A package is a container of symbols, period. I repeat myself:
a package does not concern itself with functions, classes, variables,
methods, etc. etc. etc.
This is contradicted by statements made elsewhere by yourself and
others, particularly, one claiming that a function and a class in the
same package can share the same name. If the package did not
distinguish among these, then that could not be the case.
Still makes no sense to me...
Since that is based on a description of Common Lisp package behavior
that Adlai posted, you should endeavor to figure out which one of you
is apparently mistaken about packages. At this time I have no basis
for choosing either of your interpretations over the other.
What is a public generic function? What is a public class? What is a
private method?
Public = exported. Private = not exported.
I did not state otherwise.
*symbols* in a package can be internal ("private") or exported
("public"). No other kind of Lisp object I know of, besides
symbols, bears the concept of "public"/"private".
Perhaps not directly. But to make a distinction between a method being
private or its name being private seems to be to make a distinction
without a difference. There is a Java analogue:
private static final Integer ANSWER = Integer.valueOf(42);
One would say that the name ANSWER is private, but also that the field
was private. Which it is. It is true that one could get a reference to
the Integer object passed around, so the object itself is not private,
but the field is.
With a private method and methods as first class objects, one would
expect that the method could not be gotten from outside via its name,
but could be via direct reference if one were to obtain one.
Furthermore, in
private class Foo implements Runnable {
public void run () { ... }
}
it may possible to get ahold of a reference to an instance of this
class, though it is private, into a variable of type Runnable. From
there, the run method could be called.
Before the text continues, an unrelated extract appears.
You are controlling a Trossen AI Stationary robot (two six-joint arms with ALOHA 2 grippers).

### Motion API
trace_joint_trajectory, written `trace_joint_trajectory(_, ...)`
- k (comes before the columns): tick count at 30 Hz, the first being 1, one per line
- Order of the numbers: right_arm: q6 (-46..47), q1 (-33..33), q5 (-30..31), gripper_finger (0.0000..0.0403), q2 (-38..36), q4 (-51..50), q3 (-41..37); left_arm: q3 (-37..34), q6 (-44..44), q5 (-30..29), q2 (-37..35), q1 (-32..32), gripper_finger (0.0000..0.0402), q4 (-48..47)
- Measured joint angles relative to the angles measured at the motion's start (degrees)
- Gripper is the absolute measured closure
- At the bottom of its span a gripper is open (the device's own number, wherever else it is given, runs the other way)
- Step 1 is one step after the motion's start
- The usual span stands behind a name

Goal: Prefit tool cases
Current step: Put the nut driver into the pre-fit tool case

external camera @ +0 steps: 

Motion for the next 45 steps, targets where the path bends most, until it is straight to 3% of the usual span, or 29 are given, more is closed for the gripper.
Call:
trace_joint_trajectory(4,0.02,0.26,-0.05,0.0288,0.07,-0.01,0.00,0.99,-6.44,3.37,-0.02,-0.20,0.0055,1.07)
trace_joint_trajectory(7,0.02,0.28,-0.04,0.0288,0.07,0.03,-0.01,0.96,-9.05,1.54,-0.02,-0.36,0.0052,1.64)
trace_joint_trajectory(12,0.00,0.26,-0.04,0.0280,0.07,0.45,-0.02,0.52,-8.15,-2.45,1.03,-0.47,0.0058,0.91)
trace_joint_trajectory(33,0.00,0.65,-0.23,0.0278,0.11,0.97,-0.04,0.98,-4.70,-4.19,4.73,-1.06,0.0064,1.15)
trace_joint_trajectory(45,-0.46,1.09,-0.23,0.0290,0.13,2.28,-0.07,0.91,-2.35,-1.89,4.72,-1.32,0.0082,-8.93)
The class being private, the
run method is effectively not exported, but it's still callable,
through polymorphic dispatch.
So whereas there is arguably a distinction to be made, in practice
it's a pointless one: "the method is private" is more or less
synonymous with "the method's name is private".
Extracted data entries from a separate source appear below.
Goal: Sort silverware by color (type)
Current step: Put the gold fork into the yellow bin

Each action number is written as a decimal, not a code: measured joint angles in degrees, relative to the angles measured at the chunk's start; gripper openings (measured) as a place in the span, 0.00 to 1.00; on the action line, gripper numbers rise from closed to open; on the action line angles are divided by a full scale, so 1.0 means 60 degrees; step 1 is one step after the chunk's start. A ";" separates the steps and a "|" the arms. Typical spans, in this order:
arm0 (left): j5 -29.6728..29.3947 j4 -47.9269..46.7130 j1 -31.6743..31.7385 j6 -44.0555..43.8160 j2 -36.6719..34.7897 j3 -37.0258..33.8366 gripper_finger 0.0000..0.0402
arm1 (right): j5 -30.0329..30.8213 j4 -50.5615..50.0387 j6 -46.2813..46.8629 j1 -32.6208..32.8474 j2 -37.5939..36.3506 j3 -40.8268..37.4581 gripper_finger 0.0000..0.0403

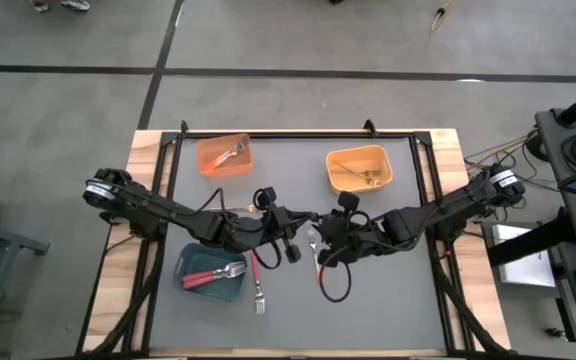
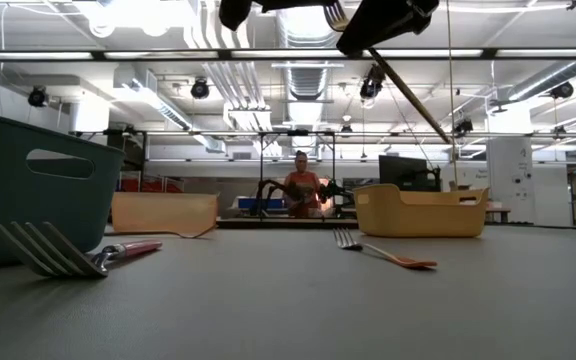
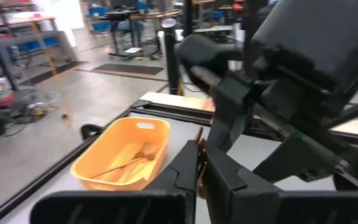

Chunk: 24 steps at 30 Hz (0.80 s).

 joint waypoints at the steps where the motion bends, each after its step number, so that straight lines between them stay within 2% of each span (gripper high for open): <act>1: -0.0159 -0.0004 0.0000 0.0000 0.0000 0.0000 0.00 | 0.0225 0.0014 0.0011 0.0000 0.0000 0.0000 0.25; 6: -0.0836 -0.0062 0.0000 0.0006 -0.0085 0.0000 0.00 | 0.0730 0.0008 0.0155 -0.0004 0.0000 0.0000 0.33; 12: -0.1163 -0.0062 0.0000 0.0009 -0.0146 0.0000 0.00 | 0.1437 0.0008 0.0582 0.0004 0.0000 0.0000 0.34; 19: -0.1262 -0.0080 0.0004 0.0022 -0.0149 0.0000 0.00 | 0.1854 0.0005 0.0690 0.0004 0.0005 -0.0007 0.26; 24: -0.1262 -0.0084 -0.0011 0.0035 -0.0149 0.0000 0.00 | 0.1873 0.0050 0.0628 0.0004 0.0085 -0.0007 0.11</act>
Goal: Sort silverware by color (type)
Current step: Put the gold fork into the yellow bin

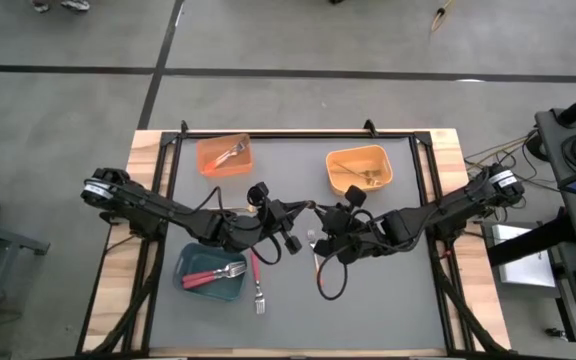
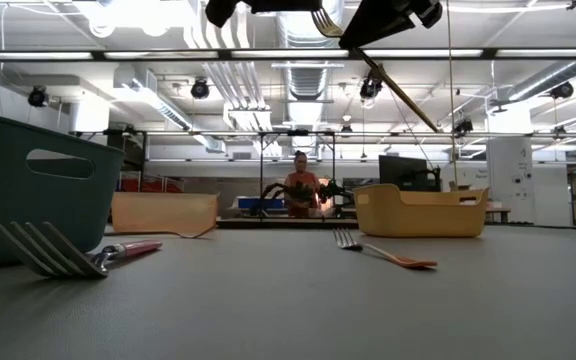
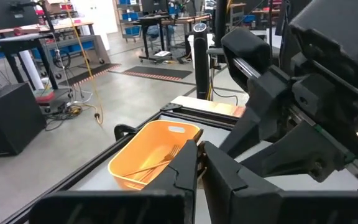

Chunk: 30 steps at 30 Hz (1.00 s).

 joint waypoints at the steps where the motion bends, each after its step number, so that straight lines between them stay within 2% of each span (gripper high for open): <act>1: 0.0000 0.0000 -0.0011 0.0003 0.0000 0.0000 0.00 | 0.0030 0.0032 -0.0030 0.0000 0.0053 0.0000 0.07; 3: 0.0011 -0.0024 -0.0028 0.0038 0.0000 0.0000 0.00 | 0.0080 0.0053 -0.0136 -0.0003 0.0198 0.0000 0.04; 8: 0.0034 -0.0150 -0.0032 0.0063 0.0000 0.0000 0.00 | 0.0088 0.0039 -0.0138 -0.0029 0.0367 0.0000 0.03; 13: 0.0280 -0.0497 -0.0058 0.0031 -0.0079 0.0000 0.02 | -0.0567 -0.0069 -0.0495 -0.0053 0.0121 0.0004 0.03; 18: 0.0744 -0.1012 -0.0130 0.0085 -0.0312 0.0004 0.11 | -0.2189 -0.0428 -0.0954 -0.0435 -0.0147 0.0222 0.02; 24: 0.0929 -0.2088 -0.0225 0.0219 -0.0674 0.0004 0.25 | -0.4138 -0.2179 -0.1570 -0.1316 -0.0100 0.0944 0.02; 30: 0.0861 -0.3037 -0.0226 0.0245 -0.1097 0.0007 0.34 | -0.5889 -0.3589 -0.2648 -0.2522 -0.0085 0.1575 0.02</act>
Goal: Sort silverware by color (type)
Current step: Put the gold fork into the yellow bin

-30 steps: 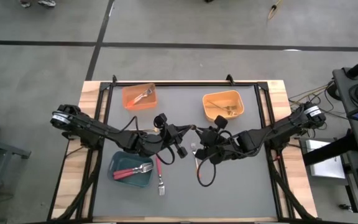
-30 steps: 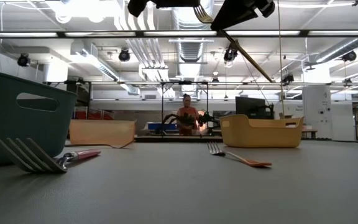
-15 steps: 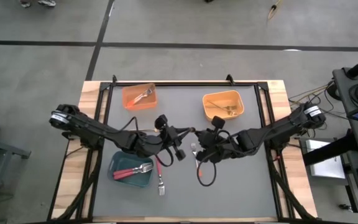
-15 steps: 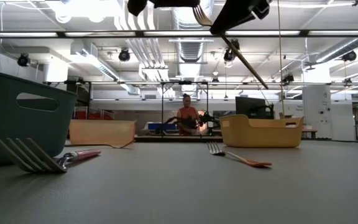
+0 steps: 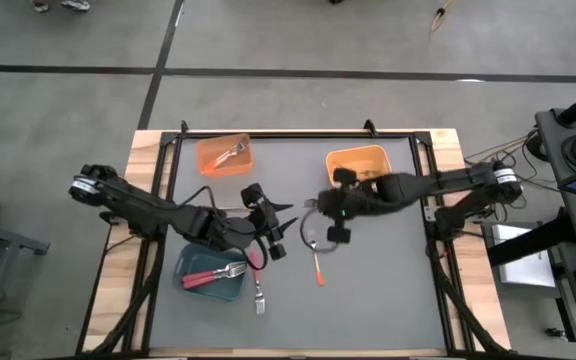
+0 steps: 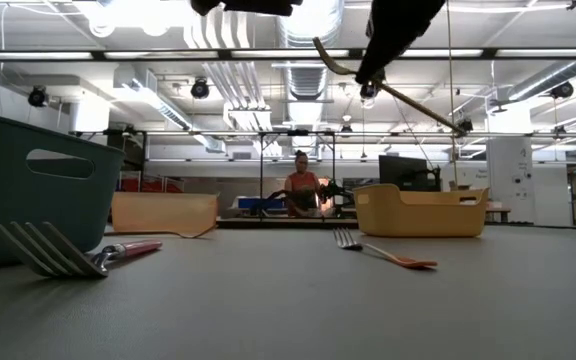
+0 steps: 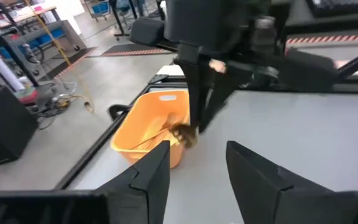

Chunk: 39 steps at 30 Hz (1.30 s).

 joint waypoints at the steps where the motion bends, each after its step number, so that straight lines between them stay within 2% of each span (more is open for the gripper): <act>1: -0.0077 -0.0188 -0.0007 0.0068 -0.0084 0.0000 0.35 | -0.0189 -0.0226 -0.0250 -0.0243 0.0000 0.0090 0.02; 12: -0.0319 -0.1481 0.0075 0.1260 -0.0813 0.0000 0.38 | -0.2407 -0.1192 -0.3233 -0.3697 0.0000 0.0533 0.02; 20: -0.1147 -0.2287 0.1021 0.1790 -0.0949 -0.0004 0.38 | -0.2519 -0.1175 -0.4046 -0.5721 0.0159 -0.0044 0.02; 22: -0.1164 -0.2591 0.1427 0.1802 -0.1031 -0.0004 0.38 | -0.2217 -0.1165 -0.3835 -0.5870 0.0168 -0.0369 0.02; 26: -0.1174 -0.3043 0.2163 0.1598 -0.1103 -0.0004 0.37 | -0.0554 -0.0836 -0.3322 -0.5881 0.0117 -0.1237 0.03; 29: -0.1175 -0.3285 0.2430 0.1300 -0.1103 -0.0007 0.37 | -0.0635 -0.0024 -0.3014 -0.5835 -0.0020 -0.1938 0.03; 34: -0.1088 -0.3545 0.2250 0.0475 -0.1103 -0.0060 0.37 | 0.0386 0.1191 -0.2481 -0.5575 -0.0124 -0.3046 0.03; 39: -0.0383 -0.3555 0.1763 -0.0207 -0.1103 -0.0239 0.37 | 0.0960 0.1508 -0.2120 -0.5090 -0.0458 -0.3195 0.03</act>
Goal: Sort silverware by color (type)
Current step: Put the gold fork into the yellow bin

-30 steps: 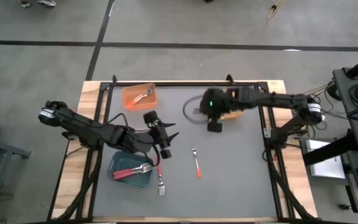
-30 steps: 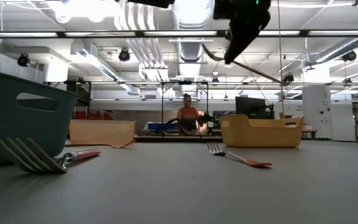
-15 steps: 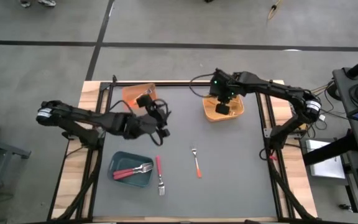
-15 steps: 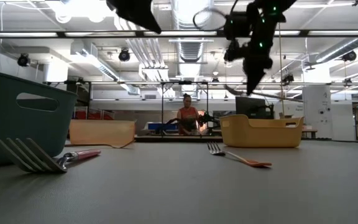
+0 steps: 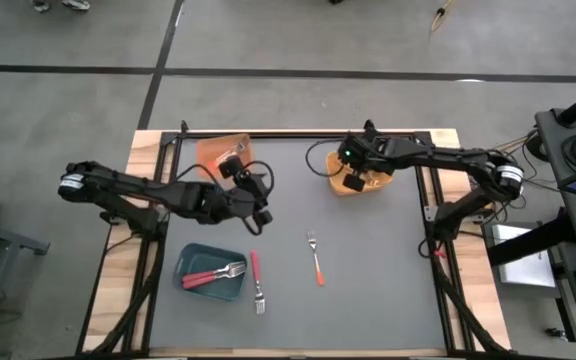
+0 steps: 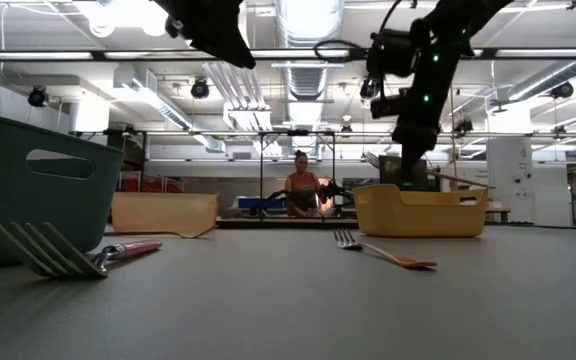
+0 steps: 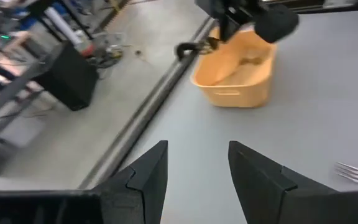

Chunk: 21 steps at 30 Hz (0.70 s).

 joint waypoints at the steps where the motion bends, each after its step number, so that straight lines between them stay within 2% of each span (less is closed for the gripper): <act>1: 0.0069 0.0024 -0.0114 -0.0117 0.0000 -0.0062 0.37 | 0.0000 -0.0069 0.0062 0.0127 -0.0111 0.0034 0.03; 9: 0.0410 0.0108 -0.1156 -0.1485 0.0011 -0.0396 0.37 | 0.0330 0.0082 0.0929 0.1401 -0.1546 0.0237 0.03; 14: 0.0405 0.0135 -0.1708 -0.2022 0.0011 -0.0398 0.37 | 0.0332 0.1587 0.1495 0.2461 -0.2394 -0.0229 0.03; 21: 0.0388 0.0543 -0.1813 -0.2259 0.0011 -0.0402 0.37 | 0.0594 0.3540 0.1736 0.3557 -0.2612 -0.0892 0.03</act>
No. To add a method you call defmethod, period. No access to source
required.
You're forgetting that, by your own prior testimony, the defmethod
macro in turn adds the dispatch entry. So whether you do it by hand,
or have the macro do it for you, the dispatch table must be accessible
to you.
Again, no such table exists in source.
Again, macros operate by transforming source, so if this were true,
the defmethod macro could not function in the manner you have claimed.
"to do something that otherwise couldn't be done" is not to be taken
literally.
That is not a valid argument against my reasoning. It is, rather, a
"cop-out". It is also an arrogant presumption on your part, purporting
to be able to speak for gugamilare as you have just done.
No offense intended, but haven't you thought that maybe the
contradictions are between your assumptions and what other people say
to you?
Of course not, since the contradictions in question are contradictions
between a statement made by one of you and a statement made by another
of you. No assumption that I made could alter either statement in any
such case -- you each said whatever you said.
For instance, supposing you were to say that the sky was green, and
gugamilare that it was blue, these statements would contradict,
independently of my own personal opinion on the matter or of any
assumptions on my part.
I took the liberty of trimming a large volume of quoted material that
was left unaddressed, but untrimmed, leaving only a small portion. Was
a part of your post mistakenly omitted?